# Exercise description
The required answer is every line of the data containing the word "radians".
▼
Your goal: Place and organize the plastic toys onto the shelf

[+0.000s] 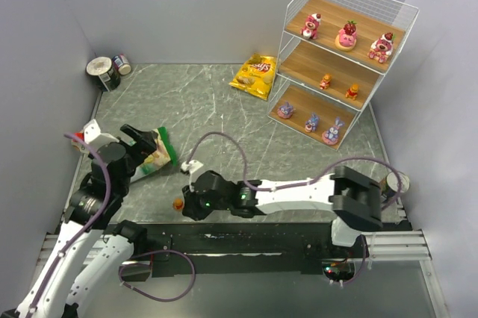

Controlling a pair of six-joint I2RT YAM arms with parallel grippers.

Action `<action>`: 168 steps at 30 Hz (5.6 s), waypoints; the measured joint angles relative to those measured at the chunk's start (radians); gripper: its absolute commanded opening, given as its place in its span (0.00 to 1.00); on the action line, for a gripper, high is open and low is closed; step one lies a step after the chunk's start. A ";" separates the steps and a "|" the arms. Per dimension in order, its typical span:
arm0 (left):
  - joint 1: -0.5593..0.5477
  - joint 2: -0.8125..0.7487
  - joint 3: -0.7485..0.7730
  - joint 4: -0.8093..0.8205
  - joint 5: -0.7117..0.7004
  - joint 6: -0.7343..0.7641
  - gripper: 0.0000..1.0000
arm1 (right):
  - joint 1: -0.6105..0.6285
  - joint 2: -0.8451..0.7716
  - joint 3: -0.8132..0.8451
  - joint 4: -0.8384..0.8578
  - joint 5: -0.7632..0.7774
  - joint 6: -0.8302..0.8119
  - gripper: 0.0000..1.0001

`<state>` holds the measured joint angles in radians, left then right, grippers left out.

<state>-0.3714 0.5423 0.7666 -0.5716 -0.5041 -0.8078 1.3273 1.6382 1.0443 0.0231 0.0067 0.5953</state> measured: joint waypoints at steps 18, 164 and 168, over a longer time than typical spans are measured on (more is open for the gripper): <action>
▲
# Response to this exercise
Action `<action>`: 168 steps at 30 Hz (5.6 s), waypoints; the measured joint angles relative to those measured at the chunk's start (radians); gripper: its absolute commanded opening, given as its place in its span (0.00 to 1.00); on the action line, for a gripper, high is open and low is closed; step one lies a step after the chunk's start. A ";" separates the steps and a "|" the arms. Per dimension in order, its typical span:
`<state>` holds the measured joint angles in radians, left then right, grippers left out.

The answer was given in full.